Monday, July 02, 2012

Marlowe's Faustus: The Pursuit Of Totality

"The god thou serv'st is thine own appetite"~ Doctor Faustus
Christopher Marlowe and William Shakespeare were the Stones and Beatles of the Elizabethan Age. Both were contemporary rivals in an art form that was rapidly expanding to encompass the full range of human experience during a golden era of discovery.

(Queen Elizabeth I)
Marlowe was a wild man, an alleged spy who helped thwart a Catholic plot to assassinate Queen Elizabeth I and a bombastic reveler in life's sensuous pleasures. A transgressor of cultural taboos, he thrived during a period when people weren't identified solely by their appetites. And like Brian Jones, he was dead before 30.


Nevertheless, Marlowe left behind a body of work that continues to resonate to this day. The Tragical History of Doctor Faustus, his greatest achievement, is an attempt to recast the Faustus legend as a tragedy. Like the biblical Adam, Doctor Faustus wants what he shouldn't and it eventually leads to his damnation.
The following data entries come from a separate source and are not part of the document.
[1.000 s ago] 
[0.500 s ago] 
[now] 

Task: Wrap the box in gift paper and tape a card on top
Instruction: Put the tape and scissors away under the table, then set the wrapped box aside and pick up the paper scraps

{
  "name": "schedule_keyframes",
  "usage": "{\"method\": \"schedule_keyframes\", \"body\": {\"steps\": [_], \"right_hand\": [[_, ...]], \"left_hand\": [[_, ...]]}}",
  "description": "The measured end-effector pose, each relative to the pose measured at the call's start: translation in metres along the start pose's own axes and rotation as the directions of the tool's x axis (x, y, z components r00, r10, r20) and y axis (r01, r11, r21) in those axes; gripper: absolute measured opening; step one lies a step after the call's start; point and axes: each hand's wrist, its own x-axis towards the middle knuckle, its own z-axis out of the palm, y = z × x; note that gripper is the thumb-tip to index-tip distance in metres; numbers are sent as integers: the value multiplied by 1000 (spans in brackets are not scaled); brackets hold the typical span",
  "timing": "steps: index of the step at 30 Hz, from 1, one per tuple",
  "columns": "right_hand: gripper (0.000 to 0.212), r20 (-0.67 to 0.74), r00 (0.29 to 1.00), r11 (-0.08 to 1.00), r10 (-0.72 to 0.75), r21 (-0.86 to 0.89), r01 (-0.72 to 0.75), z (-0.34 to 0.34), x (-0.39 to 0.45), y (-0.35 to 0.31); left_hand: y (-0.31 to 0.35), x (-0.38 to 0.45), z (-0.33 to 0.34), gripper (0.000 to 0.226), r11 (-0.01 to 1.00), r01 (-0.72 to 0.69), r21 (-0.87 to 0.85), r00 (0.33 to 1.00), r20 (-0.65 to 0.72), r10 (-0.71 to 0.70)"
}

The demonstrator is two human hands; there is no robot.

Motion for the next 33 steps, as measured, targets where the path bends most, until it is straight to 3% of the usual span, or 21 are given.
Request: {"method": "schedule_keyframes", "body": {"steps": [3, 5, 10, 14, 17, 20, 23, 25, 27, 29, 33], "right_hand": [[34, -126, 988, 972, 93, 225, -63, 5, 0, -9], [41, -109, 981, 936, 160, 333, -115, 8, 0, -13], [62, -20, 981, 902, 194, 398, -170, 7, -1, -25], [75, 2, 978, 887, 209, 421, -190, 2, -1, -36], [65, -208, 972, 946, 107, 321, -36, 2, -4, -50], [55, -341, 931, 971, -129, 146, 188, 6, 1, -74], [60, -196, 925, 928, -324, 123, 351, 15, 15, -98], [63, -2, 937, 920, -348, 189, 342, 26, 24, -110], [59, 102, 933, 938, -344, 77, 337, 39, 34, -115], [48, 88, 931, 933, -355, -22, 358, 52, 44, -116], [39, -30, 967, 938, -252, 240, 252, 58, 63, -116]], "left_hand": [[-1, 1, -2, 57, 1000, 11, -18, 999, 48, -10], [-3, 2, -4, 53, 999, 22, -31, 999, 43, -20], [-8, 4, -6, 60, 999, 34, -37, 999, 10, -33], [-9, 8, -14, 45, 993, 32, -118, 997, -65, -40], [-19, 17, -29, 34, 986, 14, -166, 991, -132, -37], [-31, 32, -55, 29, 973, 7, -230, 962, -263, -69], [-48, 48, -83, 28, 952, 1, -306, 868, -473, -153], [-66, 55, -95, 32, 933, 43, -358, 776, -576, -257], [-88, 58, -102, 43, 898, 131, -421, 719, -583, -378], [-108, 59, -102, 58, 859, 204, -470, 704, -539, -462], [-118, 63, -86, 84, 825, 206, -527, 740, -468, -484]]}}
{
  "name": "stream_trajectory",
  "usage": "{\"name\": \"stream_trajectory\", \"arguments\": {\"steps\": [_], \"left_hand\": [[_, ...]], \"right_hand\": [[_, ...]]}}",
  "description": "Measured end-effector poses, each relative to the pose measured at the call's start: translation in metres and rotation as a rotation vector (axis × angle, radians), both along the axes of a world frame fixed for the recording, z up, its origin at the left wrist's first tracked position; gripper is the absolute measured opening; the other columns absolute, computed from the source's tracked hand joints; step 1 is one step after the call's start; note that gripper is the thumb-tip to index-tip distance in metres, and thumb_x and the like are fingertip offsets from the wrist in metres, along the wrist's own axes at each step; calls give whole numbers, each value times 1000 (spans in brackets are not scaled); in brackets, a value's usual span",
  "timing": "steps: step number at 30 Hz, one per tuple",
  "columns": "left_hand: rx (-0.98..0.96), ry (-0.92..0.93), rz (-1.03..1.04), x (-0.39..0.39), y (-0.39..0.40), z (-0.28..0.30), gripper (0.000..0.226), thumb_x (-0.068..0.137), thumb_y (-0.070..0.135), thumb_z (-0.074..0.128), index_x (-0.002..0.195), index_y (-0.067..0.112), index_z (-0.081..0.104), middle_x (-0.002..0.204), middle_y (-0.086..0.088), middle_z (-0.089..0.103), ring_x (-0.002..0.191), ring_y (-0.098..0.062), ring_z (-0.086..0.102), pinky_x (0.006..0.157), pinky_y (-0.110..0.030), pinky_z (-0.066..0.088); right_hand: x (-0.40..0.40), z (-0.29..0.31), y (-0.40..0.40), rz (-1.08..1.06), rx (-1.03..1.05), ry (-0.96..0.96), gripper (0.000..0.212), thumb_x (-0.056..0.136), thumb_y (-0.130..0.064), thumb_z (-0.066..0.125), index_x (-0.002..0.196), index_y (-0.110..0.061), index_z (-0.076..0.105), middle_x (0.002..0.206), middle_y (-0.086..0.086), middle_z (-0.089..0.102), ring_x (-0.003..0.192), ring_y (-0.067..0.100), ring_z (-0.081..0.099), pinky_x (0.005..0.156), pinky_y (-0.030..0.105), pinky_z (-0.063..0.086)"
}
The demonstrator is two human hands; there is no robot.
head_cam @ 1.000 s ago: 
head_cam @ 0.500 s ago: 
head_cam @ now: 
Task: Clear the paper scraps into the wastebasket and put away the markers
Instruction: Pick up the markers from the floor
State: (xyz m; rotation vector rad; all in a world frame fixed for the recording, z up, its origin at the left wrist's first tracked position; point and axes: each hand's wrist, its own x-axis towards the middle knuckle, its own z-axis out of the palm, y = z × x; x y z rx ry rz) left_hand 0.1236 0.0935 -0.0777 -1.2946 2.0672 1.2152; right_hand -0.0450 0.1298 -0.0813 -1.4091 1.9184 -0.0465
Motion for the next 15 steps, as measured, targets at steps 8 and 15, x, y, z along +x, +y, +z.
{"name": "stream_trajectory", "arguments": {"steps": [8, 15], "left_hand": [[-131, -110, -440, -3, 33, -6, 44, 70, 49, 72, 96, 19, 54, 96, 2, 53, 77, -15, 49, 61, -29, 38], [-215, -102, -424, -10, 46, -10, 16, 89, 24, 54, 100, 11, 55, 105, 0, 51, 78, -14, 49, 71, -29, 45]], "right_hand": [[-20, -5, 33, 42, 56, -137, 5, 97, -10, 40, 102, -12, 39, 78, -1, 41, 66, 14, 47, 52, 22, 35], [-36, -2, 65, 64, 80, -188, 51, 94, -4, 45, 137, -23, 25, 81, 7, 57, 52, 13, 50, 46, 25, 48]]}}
His pursuit of absolute knowledge assumes a totality that's divine, not mortal, and therefore can't be accessed by any other means than by the offering of his soul for the elixir of genuine universality. Faustus' mistake is in assuming that this unifying knowledge is the sole preserve of the gods.

(Mephistopheles)
His drive to unify the atomization of the collective should be familiar - it's at the heart of recent attempts by Occupy activists to unmask globalization's relentless desire to render totality an abstraction, a futile endeavor to realize the commonality of the 99%. Ironically, it's Faustus' faith in Lucifer, an abstract divinity, that vitiates his attempt to overcome the abstraction that totality has been reduced to. He's been corrupted - or duped - into believing that humanity is at the mercy of invisible forces, or what might be referred to today as the invisible hand of the free market.